— Я откровенен с вами, этого я не рассказал бы никому другому, — признался он. — И делаю это потому, что хотя бы один неверный шаг с нашей стороны может пошатнуть положение, которое Англия занимает сегодня в отношении Турции.
— Я понимаю, — ответила Надин. — Мне лучше... лучше было бы умереть, чем... рассказать об этом.
— Вы ни в коем случае не умрете, — запротестовал Уэстли. — Однако начиная с этого момента вам придется напрячь весь свой ум и держать его в таком состоянии день и ночь.
Надин поняла, что ей не позволят остаться в посольстве.
Она надела чадру и бурнус, и Лайл Уэстли вывел ее через боковой вход.
— Совершенно очевидно, — сказал он, — что русские будут наблюдать за главным входом.
— Вы хотите сказать, они высматривают вас?
— Возможно. Но я думаю, они в любом случае следят за посольством — вдруг да попадется какой-нибудь посетитель, которым интересуется глава тайной службы Санкт-Петербурга.
Поэтому Уэстли проводил Надин к воротам, выходившим в переулок, по которому редко ходили даже слуги.
Она без труда добралась до магазина и вошла в ту же дверь, через которую покинула его.
Лайл не стал провожать ее. Он смотрел ей вслед, пока она не скрылась из виду. Надин выглядела как настоящая мусульманка и потому была в безопасности. Его волновало только одно — сможет ли девушка выполнить все его инструкции.
Но вскоре он рассудил, что она восемнадцать лет жила со своим отцом, а значит, было бы несправедливо сомневаться в том, что она справится со сравнительно легким заданием.
Лайл Уэстли поспешно вернулся в посольство.
В комнате связи он попросил, чтобы на корабль, который должен встретить его в любом месте, было послано сообщение. Для встречи Уэстли выбрал самый край Дарданелл, выходивший в Эгейское море. Оттуда корабль легко мог выйти в Средиземное море. Единственное утешение, что ему будет предоставлен крейсер, а значит, русские корабли не станут чинить им препятствий: неоднократные попытки русских завладеть Средиземным морем кончались неудачей.
Отослав сообщение, Лайл Уэстли вернулся в свою комнату.
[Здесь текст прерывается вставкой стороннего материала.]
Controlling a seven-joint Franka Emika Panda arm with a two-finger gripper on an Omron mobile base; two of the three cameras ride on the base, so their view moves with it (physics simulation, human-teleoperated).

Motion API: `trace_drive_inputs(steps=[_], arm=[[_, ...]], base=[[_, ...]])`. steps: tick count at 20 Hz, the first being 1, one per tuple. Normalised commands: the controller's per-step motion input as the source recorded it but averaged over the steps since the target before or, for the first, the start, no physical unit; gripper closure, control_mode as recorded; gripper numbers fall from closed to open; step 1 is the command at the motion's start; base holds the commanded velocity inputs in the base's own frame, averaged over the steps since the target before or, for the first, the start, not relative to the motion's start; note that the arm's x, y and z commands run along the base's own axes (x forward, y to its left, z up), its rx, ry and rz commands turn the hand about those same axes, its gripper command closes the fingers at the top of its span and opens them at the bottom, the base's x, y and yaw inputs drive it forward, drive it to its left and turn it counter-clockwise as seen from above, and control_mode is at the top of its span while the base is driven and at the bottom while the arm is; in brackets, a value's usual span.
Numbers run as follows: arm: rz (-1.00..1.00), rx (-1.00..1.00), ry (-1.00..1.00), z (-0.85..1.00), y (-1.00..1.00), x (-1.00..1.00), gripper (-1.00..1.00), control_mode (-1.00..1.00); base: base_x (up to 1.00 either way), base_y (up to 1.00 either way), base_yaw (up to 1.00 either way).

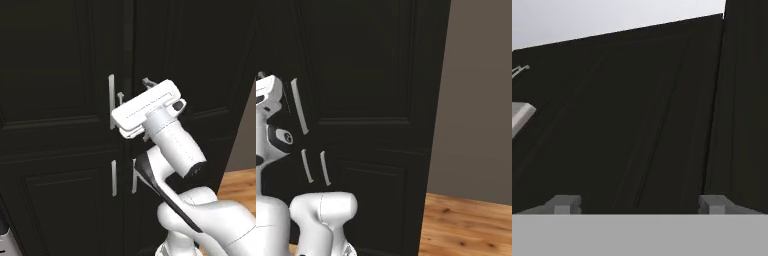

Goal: The dining table condiment station is running low on shaker. Refill the condiment station by opening the cabinet and taking the shaker from the cabinet and placing it on the dining table.

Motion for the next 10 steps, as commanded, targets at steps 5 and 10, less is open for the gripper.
trace_drive_inputs(steps=[5, 10], arm=[[-0.07, -0.23, 0.04, 0.87, 0.66, -0.27, -1.0, -1.0], [-0.3, -0.3, 0.25, 0.1, 0.38, 0.12, -1.0, -1.0]], base=[[0.0, 0.0, 0.0], [0.0, 0.0, 0.0]])
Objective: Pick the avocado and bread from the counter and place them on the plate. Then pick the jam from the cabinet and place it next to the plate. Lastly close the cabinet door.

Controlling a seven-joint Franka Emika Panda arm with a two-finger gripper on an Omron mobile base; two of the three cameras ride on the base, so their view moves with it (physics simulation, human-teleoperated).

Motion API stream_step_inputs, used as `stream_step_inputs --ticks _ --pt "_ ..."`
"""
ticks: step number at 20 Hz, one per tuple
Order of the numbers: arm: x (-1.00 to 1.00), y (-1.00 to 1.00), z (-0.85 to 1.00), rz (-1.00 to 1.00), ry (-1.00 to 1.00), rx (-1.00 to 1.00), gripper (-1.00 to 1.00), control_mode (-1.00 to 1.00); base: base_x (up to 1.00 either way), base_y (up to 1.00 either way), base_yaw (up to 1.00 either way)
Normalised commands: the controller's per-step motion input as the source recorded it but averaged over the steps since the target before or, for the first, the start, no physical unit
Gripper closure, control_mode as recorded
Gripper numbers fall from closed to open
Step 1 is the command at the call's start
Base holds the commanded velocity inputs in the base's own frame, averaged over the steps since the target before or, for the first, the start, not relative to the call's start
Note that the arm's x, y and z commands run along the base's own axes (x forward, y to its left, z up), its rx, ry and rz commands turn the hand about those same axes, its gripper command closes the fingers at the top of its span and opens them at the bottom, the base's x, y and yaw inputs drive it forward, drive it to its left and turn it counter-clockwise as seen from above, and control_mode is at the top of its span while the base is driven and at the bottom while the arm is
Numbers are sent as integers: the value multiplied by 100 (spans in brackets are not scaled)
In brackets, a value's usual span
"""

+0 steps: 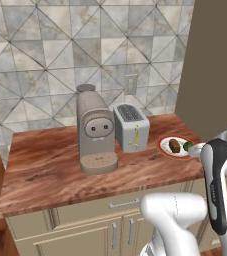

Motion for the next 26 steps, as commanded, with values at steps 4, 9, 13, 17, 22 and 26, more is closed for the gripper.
stream_step_inputs --ticks 4,9,13,17,22,26 --pt "27 -7 -47 5 -8 0 100 -100 0 0 0" --pt "30 0 -40 4 -2 0 100 -100 0 0 0" --pt "31 0 -37 3 0 0 100 -100 0 0 0" --pt "27 0 -30 4 -1 0 100 -100 0 0 0" --pt "22 -13 -19 8 0 0 100 -100 0 0 0" --pt "23 -21 -14 9 0 0 100 -100 0 0 0"
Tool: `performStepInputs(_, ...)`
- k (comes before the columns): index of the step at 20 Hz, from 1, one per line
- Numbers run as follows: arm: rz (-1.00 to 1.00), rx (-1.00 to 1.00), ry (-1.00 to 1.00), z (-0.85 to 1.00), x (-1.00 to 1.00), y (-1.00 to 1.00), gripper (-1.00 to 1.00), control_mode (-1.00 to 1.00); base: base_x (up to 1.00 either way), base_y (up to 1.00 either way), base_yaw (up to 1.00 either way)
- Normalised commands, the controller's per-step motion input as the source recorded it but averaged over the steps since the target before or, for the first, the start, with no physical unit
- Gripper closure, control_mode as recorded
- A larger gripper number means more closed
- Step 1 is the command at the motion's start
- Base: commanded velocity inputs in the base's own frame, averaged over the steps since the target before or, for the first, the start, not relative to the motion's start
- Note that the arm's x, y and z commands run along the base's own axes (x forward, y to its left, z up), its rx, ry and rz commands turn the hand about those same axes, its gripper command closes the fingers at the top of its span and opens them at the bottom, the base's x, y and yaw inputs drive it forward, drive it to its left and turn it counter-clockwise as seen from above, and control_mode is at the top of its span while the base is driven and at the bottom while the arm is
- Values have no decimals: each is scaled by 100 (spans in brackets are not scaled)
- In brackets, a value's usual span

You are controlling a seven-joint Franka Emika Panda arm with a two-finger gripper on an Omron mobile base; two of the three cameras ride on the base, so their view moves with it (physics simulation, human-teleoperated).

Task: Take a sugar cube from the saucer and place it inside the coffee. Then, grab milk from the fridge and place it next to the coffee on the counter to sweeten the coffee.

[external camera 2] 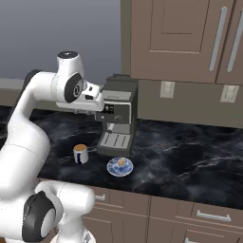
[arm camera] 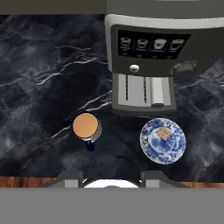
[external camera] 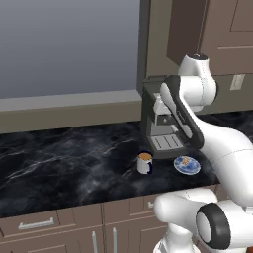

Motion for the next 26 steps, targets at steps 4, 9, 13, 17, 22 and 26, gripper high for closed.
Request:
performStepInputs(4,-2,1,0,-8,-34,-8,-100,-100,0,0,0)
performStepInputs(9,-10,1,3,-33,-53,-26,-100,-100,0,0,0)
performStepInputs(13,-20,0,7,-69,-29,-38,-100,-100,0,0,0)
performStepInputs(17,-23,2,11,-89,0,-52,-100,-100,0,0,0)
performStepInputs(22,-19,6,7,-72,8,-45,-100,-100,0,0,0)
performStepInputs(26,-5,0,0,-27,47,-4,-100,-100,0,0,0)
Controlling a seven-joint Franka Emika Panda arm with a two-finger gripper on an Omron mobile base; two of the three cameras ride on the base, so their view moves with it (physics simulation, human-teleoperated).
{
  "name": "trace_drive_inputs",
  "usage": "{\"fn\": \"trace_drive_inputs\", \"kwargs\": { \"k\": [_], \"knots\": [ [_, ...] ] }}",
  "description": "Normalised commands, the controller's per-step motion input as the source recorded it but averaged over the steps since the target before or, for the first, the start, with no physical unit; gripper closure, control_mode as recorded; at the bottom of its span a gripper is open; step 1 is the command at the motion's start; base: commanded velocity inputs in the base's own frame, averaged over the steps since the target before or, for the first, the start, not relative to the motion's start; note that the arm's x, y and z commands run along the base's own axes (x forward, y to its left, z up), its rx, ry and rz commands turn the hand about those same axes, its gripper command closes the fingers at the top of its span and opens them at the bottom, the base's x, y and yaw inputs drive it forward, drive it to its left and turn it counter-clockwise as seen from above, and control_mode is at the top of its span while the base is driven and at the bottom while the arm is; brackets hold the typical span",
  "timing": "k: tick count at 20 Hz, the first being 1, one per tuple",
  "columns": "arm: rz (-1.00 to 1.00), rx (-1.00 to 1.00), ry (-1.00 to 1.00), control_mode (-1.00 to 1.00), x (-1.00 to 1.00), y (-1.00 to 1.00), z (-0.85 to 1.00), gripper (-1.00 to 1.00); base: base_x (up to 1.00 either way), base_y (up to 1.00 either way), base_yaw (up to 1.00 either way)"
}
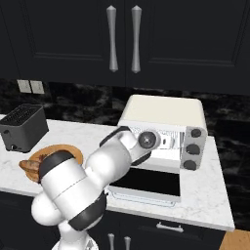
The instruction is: Pick up the kebab skewer and baguette bread, and place them inside the toaster oven. Close the toaster oven door and start by setting the timer.
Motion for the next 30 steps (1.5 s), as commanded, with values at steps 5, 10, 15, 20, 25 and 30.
{"fn": "trace_drive_inputs", "kwargs": {
  "k": [5,10,15,20,25,30],
  "knots": [
    [0.0,0.03,0.28,-1.0,-0.95,-0.29,-0.9,-1.0,0.0,0.0,0.0],
    [0.0,0.04,0.22,-1.0,-0.9,-0.4,-0.88,-1.0,0.0,0.0,0.0],
    [0.0,0.01,0.17,-1.0,-0.85,-0.27,-0.79,-1.0,0.0,0.0,0.0],
    [0.0,0.0,0.1,-1.0,-0.89,-0.15,-0.71,-1.0,0.0,0.0,0.0],
    [0.0,0.0,0.05,-1.0,-0.65,0.0,-0.36,-1.0,0.0,0.0,0.0],
    [0.0,0.0,0.04,-1.0,-0.34,0.0,-0.02,-1.0,0.0,0.0,0.0]
  ]
}}
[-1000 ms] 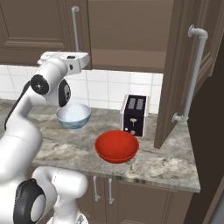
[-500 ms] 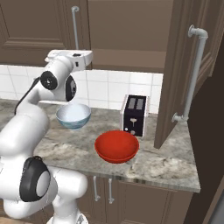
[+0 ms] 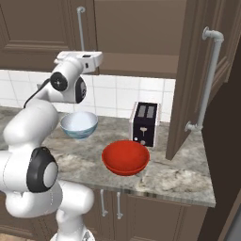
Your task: Open the cabinet. Pick the bowls from the counter and place them in the cabinet. Then close the cabinet.
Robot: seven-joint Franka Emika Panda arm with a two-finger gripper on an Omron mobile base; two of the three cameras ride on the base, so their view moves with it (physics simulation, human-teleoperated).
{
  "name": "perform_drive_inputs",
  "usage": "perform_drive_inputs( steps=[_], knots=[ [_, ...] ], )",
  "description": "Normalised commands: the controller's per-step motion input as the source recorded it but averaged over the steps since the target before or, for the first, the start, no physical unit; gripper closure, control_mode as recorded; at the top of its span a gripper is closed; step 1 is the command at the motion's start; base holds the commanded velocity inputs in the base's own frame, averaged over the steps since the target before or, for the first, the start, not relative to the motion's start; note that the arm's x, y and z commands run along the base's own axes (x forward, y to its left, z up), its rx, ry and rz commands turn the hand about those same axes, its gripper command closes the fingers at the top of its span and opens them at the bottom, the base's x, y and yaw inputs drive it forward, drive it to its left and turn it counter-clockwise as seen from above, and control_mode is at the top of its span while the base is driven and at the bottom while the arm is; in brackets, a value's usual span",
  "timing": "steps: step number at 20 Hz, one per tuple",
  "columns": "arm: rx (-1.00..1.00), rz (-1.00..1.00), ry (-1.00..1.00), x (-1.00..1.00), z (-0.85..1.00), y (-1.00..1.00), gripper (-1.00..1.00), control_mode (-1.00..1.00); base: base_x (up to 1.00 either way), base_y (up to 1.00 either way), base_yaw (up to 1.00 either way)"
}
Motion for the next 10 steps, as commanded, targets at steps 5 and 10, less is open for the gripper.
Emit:
perform_drive_inputs(
  steps=[5,10],
  knots=[
    [0.0,-0.01,0.0,0.33,0.0,0.03,-1.0,-1.0,0.0,0.0,0.0],
    [0.0,-0.02,0.0,0.4,-0.04,0.09,1.0,-1.0,0.0,0.0,0.0]
  ],
)
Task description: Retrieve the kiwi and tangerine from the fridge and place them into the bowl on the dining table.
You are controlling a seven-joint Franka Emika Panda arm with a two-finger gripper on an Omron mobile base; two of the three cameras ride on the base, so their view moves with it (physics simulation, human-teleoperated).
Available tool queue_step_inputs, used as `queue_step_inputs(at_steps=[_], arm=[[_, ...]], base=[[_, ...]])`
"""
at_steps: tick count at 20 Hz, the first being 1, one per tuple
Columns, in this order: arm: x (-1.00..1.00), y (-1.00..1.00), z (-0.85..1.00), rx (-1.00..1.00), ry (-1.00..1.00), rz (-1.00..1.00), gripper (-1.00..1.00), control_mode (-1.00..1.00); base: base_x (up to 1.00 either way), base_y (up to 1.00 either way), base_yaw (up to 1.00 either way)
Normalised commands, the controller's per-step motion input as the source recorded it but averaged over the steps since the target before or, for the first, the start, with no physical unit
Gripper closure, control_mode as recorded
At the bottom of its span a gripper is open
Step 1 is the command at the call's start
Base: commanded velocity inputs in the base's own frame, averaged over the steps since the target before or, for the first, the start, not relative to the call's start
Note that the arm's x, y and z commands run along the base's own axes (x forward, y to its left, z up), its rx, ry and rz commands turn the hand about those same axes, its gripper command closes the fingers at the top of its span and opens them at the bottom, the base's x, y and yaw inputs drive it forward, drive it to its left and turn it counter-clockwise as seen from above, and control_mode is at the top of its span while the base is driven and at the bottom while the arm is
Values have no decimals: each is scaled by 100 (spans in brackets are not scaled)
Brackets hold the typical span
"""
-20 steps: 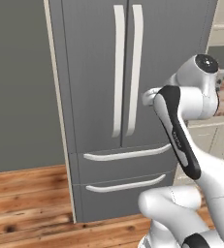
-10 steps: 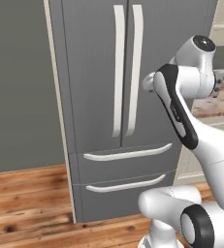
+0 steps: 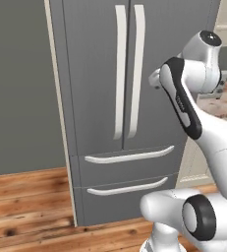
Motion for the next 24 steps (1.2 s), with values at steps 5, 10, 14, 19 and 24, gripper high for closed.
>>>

Надо было хорошенько подготовиться к отъезду, и он уже знал, кто в посольстве поможет ему.
Надин уложила Рами спать и рассказала ей сказку, которую та очень любила, потому что в ней говорилось о такой же маленькой девочке.
Рами весело провела время с отцом. Чувствуя себя виноватым из-за того, что отнимает у дочери Надин, Нанк Осман привез ей еще больше подарков, чем накануне.
— Твой отец портит тебя! — сказала Надин, укладывая девочку спать.
— Рами не портиться! — ответила малышка. — Она очень умная и очень красивая. Так папа говорить.
— Ну конечно, он прав! — согласилась Надин, крепко обняла девочку и поцеловала.
За короткое время, что она занималась с Рами, девушка успела полюбить свою подопечную.
«Мне будет не хватать ее», — подумала она и огорчилась, что Рами тоже будет тосковать по своей воспитательнице. Впрочем, Надин в любом случае должна была покинуть дом Нанка Османа, просто побег состоится немного раньше, чем свадьба с великим визирем.
Даже мысль об этом человеке привела девушку в содрогание. Заметив это, Рами спросила:
— Почему вы дрожите? Бояться?
Вопрос был разумный, и Надин ответила:
— Я зябну от ветра.
— Нет никакого ветра! — недовольно сказала Рами. — День жарко, очень жарко. Папа пошел купаться в море. Рами хотеть купаться!
— Скоро ты сможешь искупаться, — пообещала Надин.
Чтобы научить девочку плавать, она ждала обычной в сентябре беспощадной жары. Кто же теперь займется Рами?
Впрочем, Надин настраивала себя на забвение всего, кроме распоряжений Лайла Уэстли. Стараясь развлечь Рами, она рассказала девочке сразу две сказки, и к концу последней малышка уже почти спала.
Надин нежно поцеловала Рами в обе щечки и укрыла ее простыней, подумав в этот миг, что, наверное, когда-нибудь и у нее будет ребенок, о котором она сможет заботиться.
«Тогда я буду очень счастлива», — решила она, но тут же вспомнила, что для этого надо иметь мужа.
Представив себя матерью ребенка великого визиря, девушка снова вздрогнула. Она побежала в свою спальню и стала готовиться. Парик спрятала в запирающийся ящик шкафа, даже не примерив, так как боялась, что кто-нибудь войдет и увидит ее.